Musical neoclassicism was a revolt against what was seen as the emotional wallowing and rampant individualism of late romanticism. Although the movement can be interpreted in many ways, what these pieces have in common is the combination of a small orchestra and a small group of soloists, and the way they utilise contrasts in texture and sonorities between the two to punctuate and vary the musical material.
The triple Concerto by d’Indy was his last orchestral piece, written at the age of seventy-eight. It combines a lean scoring and strong, lucid instrumental lines with romantic harmonic colouring. The first movement is cheerful and energetic, while the second exudes some of the melancholy of old age, but without any regrets. The final movement stands as a declaration of personal optimism and hope for the future of France.
Ernst Krenek has been described as a one-man compendium of twentieth-century music. He himself expressed a conviction that ‘it is perfectly legitimate for a composer to look for something different just because it’s new and different, and he should stop apologising for being curious’. This is the world premiere recording of his Concertina, which Krenek wrote before being forced, as a ‘degenerate’ artist, to emigrate to the US in 1938.
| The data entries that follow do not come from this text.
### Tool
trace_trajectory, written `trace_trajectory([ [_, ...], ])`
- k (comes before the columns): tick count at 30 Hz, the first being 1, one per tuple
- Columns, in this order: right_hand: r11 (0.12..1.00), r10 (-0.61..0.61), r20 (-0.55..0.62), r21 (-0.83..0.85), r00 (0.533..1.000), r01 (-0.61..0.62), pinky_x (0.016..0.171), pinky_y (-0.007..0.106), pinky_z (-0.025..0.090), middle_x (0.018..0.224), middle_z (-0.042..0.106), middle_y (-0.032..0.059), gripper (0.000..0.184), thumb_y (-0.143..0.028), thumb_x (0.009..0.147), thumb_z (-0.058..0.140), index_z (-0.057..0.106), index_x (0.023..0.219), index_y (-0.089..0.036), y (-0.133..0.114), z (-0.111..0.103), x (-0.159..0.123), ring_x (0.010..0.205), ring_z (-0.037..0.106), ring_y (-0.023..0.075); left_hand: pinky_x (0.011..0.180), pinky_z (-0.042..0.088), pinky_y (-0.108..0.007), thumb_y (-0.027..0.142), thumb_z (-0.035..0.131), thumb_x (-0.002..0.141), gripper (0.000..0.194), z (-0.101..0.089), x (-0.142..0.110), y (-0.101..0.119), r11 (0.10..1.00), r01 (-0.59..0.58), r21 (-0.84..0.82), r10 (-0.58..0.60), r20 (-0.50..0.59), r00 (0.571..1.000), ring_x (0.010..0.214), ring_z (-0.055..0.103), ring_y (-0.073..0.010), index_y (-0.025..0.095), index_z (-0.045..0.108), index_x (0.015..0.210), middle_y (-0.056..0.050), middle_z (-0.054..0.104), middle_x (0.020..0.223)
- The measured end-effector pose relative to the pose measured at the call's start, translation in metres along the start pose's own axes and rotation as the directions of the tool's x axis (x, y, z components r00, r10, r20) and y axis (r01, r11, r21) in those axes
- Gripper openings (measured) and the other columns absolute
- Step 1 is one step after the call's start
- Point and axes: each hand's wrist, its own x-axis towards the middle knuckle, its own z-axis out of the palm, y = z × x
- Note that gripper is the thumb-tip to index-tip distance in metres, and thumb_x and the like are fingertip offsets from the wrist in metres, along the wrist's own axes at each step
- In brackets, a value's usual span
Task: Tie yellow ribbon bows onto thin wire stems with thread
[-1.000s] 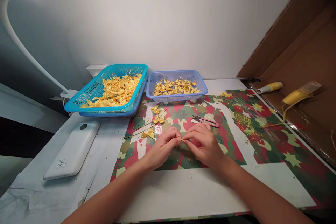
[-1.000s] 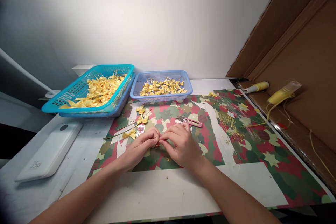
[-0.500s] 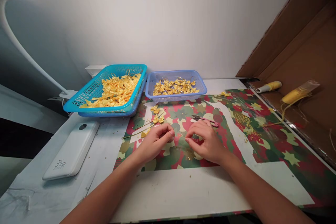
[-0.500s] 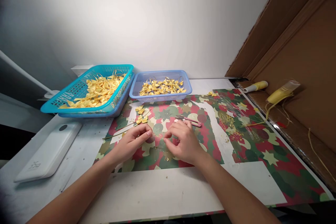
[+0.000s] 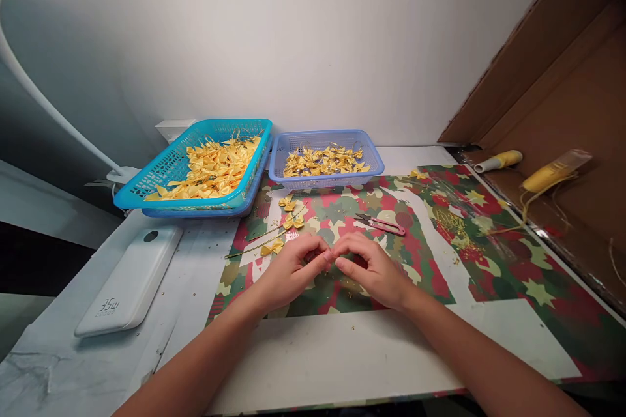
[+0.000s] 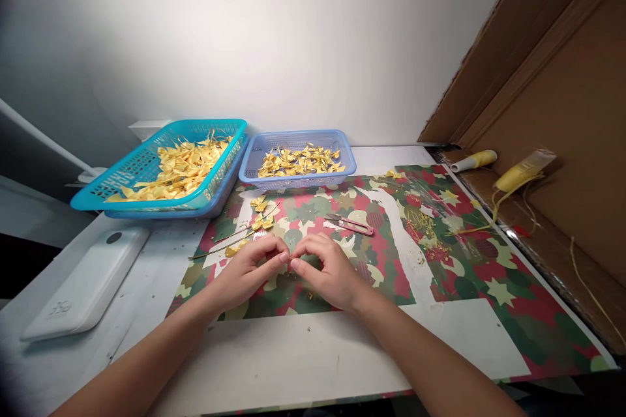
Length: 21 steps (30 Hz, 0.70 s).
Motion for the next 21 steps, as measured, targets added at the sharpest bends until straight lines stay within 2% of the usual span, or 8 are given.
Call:
trace_trajectory([
  [6, 0.981, 0.075, -0.038, 0.182, 0.996, -0.067, 0.071, 0.029, 0.044, 0.074, 0.061, 0.0021, 0.025, -0.025, 0.086, 0.051, 0.060, 0.064, -0.019, 0.005, 0.005, 0.002, 0.075, 0.055, 0.0158, 0.064, 0.037, -0.024, 0.035, 0.046, 0.092, 0.027, 0.002, -0.002, 0.000, 0.999, 0.035, -0.011, -0.035, 0.018, 0.999, 0.070, 0.048, -0.0138, 0.018, 0.055, 0.072, 0.001, 0.055, 0.072],
  [12, 0.971, 0.118, -0.093, 0.219, 0.989, -0.096, 0.070, 0.028, 0.042, 0.068, 0.060, 0.0015, 0.024, -0.020, 0.078, 0.053, 0.060, 0.055, -0.019, 0.007, 0.012, 0.003, 0.071, 0.055, 0.0151, 0.063, 0.037, -0.024, 0.033, 0.046, 0.092, 0.026, 0.006, -0.001, -0.001, 0.999, 0.033, -0.019, -0.033, 0.026, 0.999, 0.070, 0.049, -0.0135, 0.018, 0.056, 0.073, 0.001, 0.056, 0.073],
  [19, 0.940, 0.208, -0.069, 0.291, 0.976, -0.180, 0.070, 0.028, 0.041, 0.069, 0.059, 0.0019, 0.024, -0.016, 0.071, 0.050, 0.059, 0.049, -0.019, 0.004, 0.006, 0.003, 0.071, 0.055, 0.0153, 0.058, 0.036, -0.024, 0.028, 0.046, 0.089, 0.025, 0.002, 0.000, -0.007, 0.998, 0.060, -0.007, -0.060, -0.100, 0.993, 0.063, 0.046, -0.0123, 0.018, 0.052, 0.068, 0.002, 0.052, 0.066],
  [21, 0.937, 0.215, -0.071, 0.296, 0.974, -0.186, 0.071, 0.028, 0.041, 0.071, 0.059, 0.0025, 0.024, -0.018, 0.072, 0.049, 0.060, 0.052, -0.019, 0.005, 0.005, 0.003, 0.074, 0.055, 0.0159, 0.058, 0.036, -0.024, 0.028, 0.046, 0.089, 0.024, 0.001, 0.000, -0.007, 0.999, 0.051, -0.008, -0.052, -0.104, 0.993, 0.063, 0.046, -0.0121, 0.018, 0.053, 0.068, 0.002, 0.052, 0.066],
])
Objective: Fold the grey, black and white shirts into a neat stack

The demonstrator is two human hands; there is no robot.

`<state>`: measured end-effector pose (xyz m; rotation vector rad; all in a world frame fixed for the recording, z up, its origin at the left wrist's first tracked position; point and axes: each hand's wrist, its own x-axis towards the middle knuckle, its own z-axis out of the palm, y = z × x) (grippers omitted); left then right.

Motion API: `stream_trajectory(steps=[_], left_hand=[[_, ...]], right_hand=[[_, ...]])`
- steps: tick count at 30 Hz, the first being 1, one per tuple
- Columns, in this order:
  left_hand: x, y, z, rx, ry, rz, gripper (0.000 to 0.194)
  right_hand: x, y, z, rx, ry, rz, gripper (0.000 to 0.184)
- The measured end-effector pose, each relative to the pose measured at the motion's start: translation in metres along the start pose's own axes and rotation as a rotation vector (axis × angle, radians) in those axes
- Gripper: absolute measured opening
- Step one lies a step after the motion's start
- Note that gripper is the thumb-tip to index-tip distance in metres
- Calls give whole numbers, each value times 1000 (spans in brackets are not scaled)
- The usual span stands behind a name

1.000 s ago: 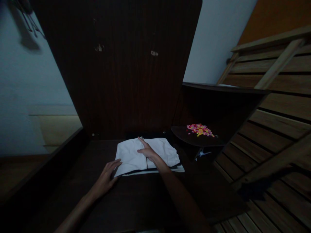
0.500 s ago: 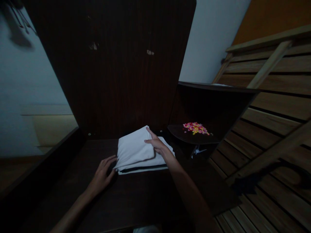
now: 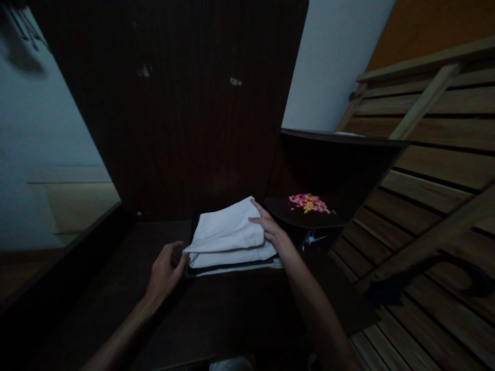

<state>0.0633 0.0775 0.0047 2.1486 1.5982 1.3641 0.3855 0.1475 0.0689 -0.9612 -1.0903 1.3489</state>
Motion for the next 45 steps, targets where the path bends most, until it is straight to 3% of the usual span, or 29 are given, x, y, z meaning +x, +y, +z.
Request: stream_trajectory(steps=[3,6,13,17,26,32,34,38,41,45], left_hand=[[-1,6,10,-2,-56,7,32],[-4,9,18,-15,-122,61,26],[-3,5,18,22,-200,273,19],[-1,5,16,89,-184,339,20],[5,12,23,190,-244,557,26],[-2,1,17,222,-59,466,24],[-6,-4,12,186,-68,446,23],[-8,-5,-1,45,-207,460,17],[8,-1,-9,-95,-298,388,18],[57,-3,1,-153,-269,204,24]], right_hand=[[-3,-7,-18,-33,20,-7,90],[-5,-5,-37,-65,37,20,87],[-9,33,-73,-210,105,235,79],[-13,39,-77,-194,50,211,76],[-10,28,-71,-249,58,160,79],[-6,12,-53,-175,19,111,79],[-6,7,-45,-158,9,75,78],[-6,5,-37,-142,-14,80,80],[-7,9,-38,-141,-11,124,82],[-8,15,-42,-131,-13,147,85]])
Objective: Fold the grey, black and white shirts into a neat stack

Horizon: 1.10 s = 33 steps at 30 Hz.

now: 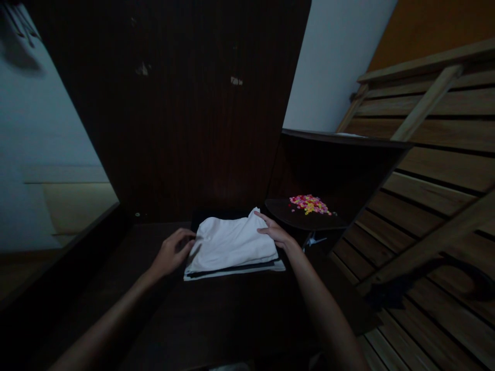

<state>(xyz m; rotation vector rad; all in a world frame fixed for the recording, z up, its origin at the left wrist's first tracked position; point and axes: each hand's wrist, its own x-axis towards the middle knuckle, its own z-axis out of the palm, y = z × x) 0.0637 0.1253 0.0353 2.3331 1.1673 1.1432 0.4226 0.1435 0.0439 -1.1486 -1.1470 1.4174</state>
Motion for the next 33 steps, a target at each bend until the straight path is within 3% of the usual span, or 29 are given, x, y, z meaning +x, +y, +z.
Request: stream_trajectory(steps=[4,10,14,21,26,33], left_hand=[[55,-26,14,-57,-47,-60,34],[102,-44,32,-169,-409,-180,38],[115,-47,27,-162,-498,-307,31],[122,-52,20,-452,-675,-465,28],[129,-49,23,-337,-722,-471,35],[138,-49,22,-218,-802,-482,28]], right_hand=[[2,5,-2,7,-3,-2,87],[2,8,-10,-23,-30,-12,84],[1,10,-15,-57,-51,-40,82],[-3,9,-13,-48,-40,3,86],[-3,9,-12,-65,-47,-12,86],[-2,11,-14,-88,-46,-20,85]])
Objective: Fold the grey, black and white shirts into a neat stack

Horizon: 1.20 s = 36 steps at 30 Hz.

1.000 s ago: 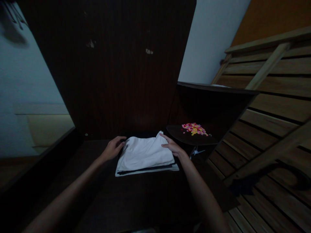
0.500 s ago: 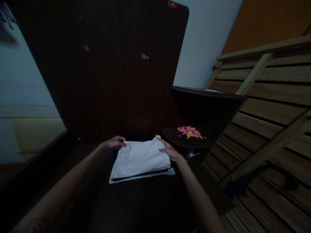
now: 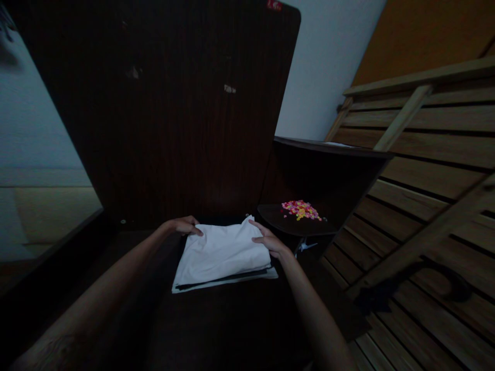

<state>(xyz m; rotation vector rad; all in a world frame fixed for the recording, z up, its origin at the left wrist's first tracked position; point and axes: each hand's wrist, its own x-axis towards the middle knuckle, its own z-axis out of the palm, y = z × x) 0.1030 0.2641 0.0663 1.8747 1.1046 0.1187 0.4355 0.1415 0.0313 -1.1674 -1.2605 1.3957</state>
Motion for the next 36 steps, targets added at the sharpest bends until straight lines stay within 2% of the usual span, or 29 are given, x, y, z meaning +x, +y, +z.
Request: stream_trajectory(steps=[5,9,14,17,20,23,26,29,31,34,36], left_hand=[[2,-7,-7,-180,-22,44,34],[6,-23,-8,-175,89,40,42],[10,-44,1,-157,215,75,50],[11,-50,5,-152,262,113,50],[11,-52,11,-120,350,187,49],[9,-49,18,-22,448,182,42],[4,-43,22,103,493,138,29],[-4,-31,23,234,522,98,21],[-13,-19,28,336,607,104,21],[-28,-3,48,422,701,223,26],[-39,4,70,392,653,345,27]], right_hand=[[-3,0,-1,19,-5,-2,84],[-4,5,-3,26,-12,0,83],[-8,15,-5,-39,3,63,72],[-11,13,-7,-63,-20,36,75],[-11,12,-12,-91,25,11,74],[-12,18,-17,-247,75,4,66],[-14,23,-20,-491,67,-15,62],[-18,18,-21,-740,52,5,61],[-17,11,-19,-900,98,24,56],[-11,2,-6,-1021,229,-47,45],[-2,1,7,-1001,248,-170,43]])
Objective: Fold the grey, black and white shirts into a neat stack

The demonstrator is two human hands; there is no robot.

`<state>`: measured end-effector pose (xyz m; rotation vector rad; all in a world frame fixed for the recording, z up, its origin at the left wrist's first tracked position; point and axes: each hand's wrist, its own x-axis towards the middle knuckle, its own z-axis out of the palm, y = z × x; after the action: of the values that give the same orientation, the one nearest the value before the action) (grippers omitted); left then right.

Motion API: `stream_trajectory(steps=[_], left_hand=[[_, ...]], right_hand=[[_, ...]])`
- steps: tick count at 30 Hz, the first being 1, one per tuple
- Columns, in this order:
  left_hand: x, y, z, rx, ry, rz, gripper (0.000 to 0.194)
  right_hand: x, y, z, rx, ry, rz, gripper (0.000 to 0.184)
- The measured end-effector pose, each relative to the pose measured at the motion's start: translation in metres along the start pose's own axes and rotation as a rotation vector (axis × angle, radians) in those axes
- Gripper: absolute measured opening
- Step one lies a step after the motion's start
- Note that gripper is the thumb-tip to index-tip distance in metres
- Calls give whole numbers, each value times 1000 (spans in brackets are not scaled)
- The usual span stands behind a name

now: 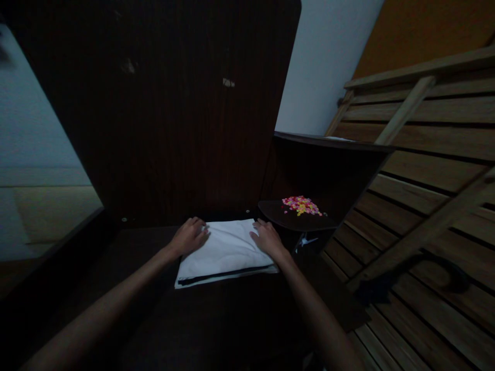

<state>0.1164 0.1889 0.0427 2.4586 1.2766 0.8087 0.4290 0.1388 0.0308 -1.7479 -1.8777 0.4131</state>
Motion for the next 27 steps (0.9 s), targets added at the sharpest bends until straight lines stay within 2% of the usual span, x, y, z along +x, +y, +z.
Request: stream_trajectory(steps=[2,4,8,12,15,18,22,24,27], left_hand=[[-20,12,12,-75,-74,71,32],[-40,17,24,-97,-154,66,41],[-69,11,41,-81,-185,11,54],[-78,2,40,-127,-98,-108,52],[-73,-6,31,-161,43,-267,47],[-61,-18,21,-280,107,-426,48],[-38,-38,20,-470,173,-600,46],[-26,-47,23,-527,165,-671,45],[-10,-56,27,-566,75,-707,36]], right_hand=[[8,-9,13,75,2,-121,46],[17,-12,27,131,-60,-190,51],[33,0,47,93,-182,-118,57],[43,16,46,56,-125,-60,55],[50,16,35,-43,-102,-68,54],[59,10,23,-121,-122,29,53],[72,7,12,-32,-155,168,35],[75,7,8,68,-156,188,31],[74,7,3,248,-161,181,31]])
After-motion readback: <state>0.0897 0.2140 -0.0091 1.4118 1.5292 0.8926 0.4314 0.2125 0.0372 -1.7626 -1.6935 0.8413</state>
Erwin Schulhoff was another composer perpetually swept up by the newest musical currents. Many composers of the day took enthusiastically to jazz as a means of breaking with the nineteenth century and freeing themselves to explore more unconventional genres. Schulhoff, in the Concerto Doppio, was drawn to the neo-baroque concerto grosso at least partly because of its affinity with jazz.
Since the Academy of St Martin in the Fields, led by Sir Neville Marriner, secured its first recording contract in 1961 it has gone on to become the most recorded chamber orchestra in the world, with a discography of more than 500 entries. It is joined here by the flautist Karl-Heinz Schütz, violinist Christoph Koncz, and cellist Roger Nagy, not to mention the pianist Maria Prinz who in 2011 came up with the idea behind this disc.